Add generic test for exposure schema validation #530

erikzaadi · 2023-09-10T08:21:08Z

Added a generic test that will validate model columns and data types pending that the meta attribute is populated with a dict in the following schema:

{ 
    "referenced_columns": [
        {
            "column_name": "column_A",
            "data_type": "string"
        },
        {
            "column_name": "column_B",
            "data_type": "numeric",
            "node": "ref('table')"
        } 
    ]
}

Where the data_type is optional.

source is optional if you only have 1 depends_on node.

E.g in a exposures.yml:

exposures:

  - name: customers
    label: CustomersFTW
    type: dashboard
    maturity: high
    url: https://bi.tool/dashboards/1
    description: >
      Did someone say "exponential growth"?

    depends_on:
      - ref('customers')

    owner:
      name: Callum McData
      email: [email protected]
    meta:
      referenced_columns:
        - column_name: "customer_id"
          data_type: "numeric"
        - column_name: 'ZOMG'
          data_type: "string"
        - name: 'WithNoDataType'
          node: ref('customers')

linear · 2023-09-10T08:21:10Z

ELE-1703 Create generic test for exposure stability

Definition of done: Create a generic test defined per model.
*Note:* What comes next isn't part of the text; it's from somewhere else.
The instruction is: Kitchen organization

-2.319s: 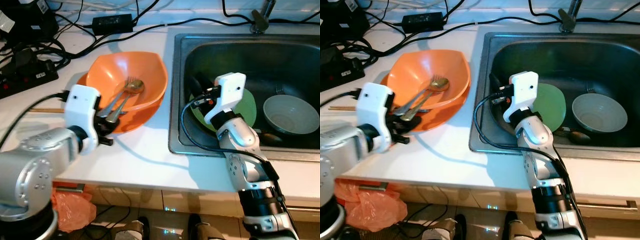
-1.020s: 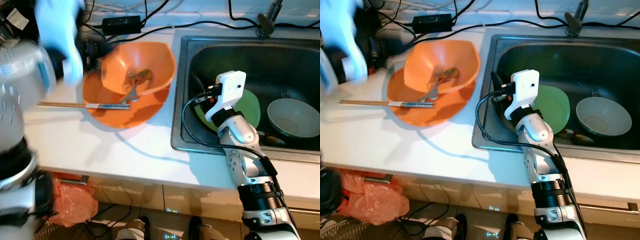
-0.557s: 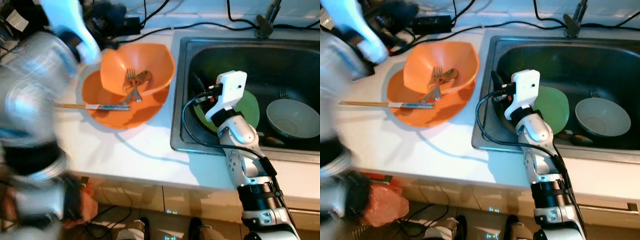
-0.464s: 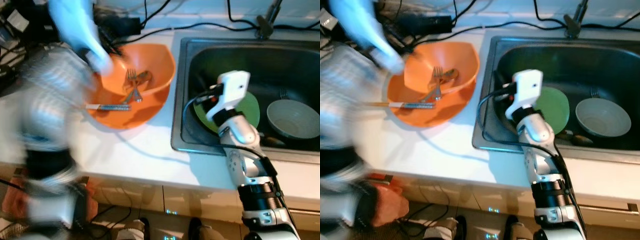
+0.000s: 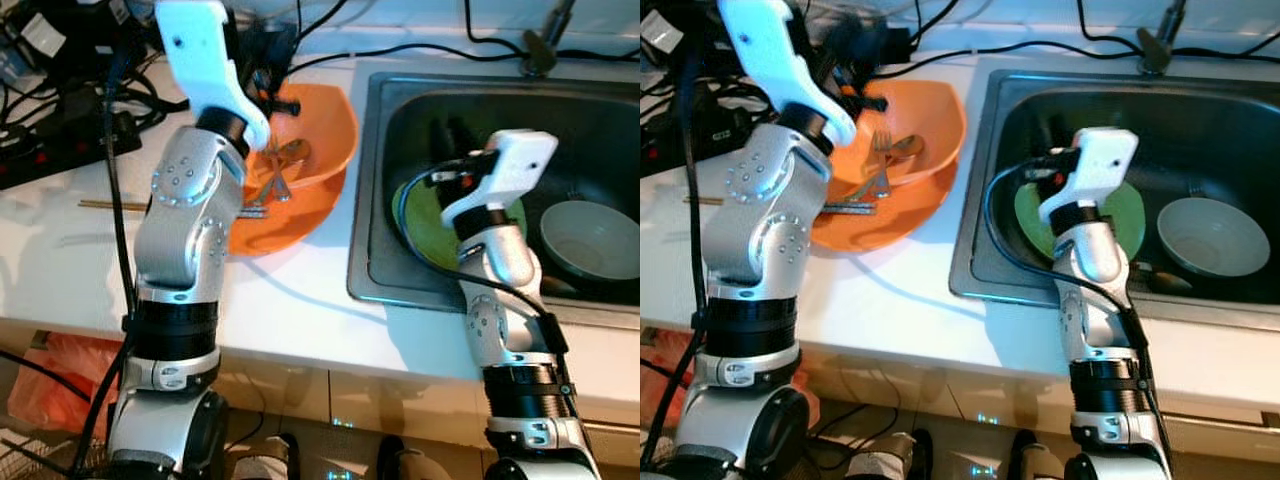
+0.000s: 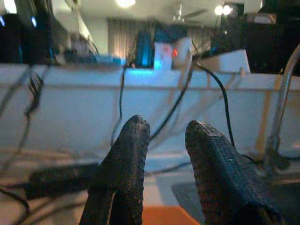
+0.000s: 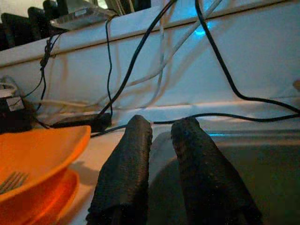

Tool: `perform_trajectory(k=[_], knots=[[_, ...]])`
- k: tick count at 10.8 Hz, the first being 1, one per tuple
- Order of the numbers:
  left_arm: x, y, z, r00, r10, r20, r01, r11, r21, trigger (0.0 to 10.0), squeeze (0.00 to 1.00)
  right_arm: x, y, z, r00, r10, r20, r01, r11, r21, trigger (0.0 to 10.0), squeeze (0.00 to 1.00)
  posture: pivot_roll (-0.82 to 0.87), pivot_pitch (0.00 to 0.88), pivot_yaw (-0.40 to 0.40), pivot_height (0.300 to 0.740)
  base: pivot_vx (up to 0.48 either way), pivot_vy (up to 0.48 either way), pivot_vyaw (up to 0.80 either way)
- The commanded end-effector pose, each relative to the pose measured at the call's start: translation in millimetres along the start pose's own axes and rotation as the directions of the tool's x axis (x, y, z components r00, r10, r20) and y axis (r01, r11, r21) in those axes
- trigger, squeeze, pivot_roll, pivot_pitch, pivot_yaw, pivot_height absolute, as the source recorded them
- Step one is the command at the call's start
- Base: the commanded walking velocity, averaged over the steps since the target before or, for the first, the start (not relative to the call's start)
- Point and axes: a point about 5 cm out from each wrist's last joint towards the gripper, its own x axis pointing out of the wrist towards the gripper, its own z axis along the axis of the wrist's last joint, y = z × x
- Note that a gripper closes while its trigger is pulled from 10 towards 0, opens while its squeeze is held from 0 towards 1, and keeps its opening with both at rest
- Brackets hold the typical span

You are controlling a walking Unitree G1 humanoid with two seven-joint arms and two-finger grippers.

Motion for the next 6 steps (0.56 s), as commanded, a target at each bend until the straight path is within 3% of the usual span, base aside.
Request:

The test iterates on the defined exposures and looks for exposures that depend on the model, and checks the columns described in the exposure match the columns in the model (name and data type).

github-actions · 2023-09-10T08:21:19Z

👋 @erikzaadi
Thank you for raising your pull request.
Please make sure to add tests and document all user-facing changes.
You can do this by editing the docs files in the elementary repository.

ellakz · 2023-09-10T14:36:10Z

@erikzaadi for clarity's sake I'd use "data_type" and not dtype :)
also can you please add tests and documentation?

macros/edr/tests/test_exposure_schema_validity.sql

integration_tests/tests/test_exposure_schema_validity.py

macros/edr/tests/test_exposure_schema_validity.sql

integration_tests/tests/test_exposure_schema_validity.py

elongl · 2023-09-14T08:53:32Z

Personally think columns needs to be renamed to referenced_columns.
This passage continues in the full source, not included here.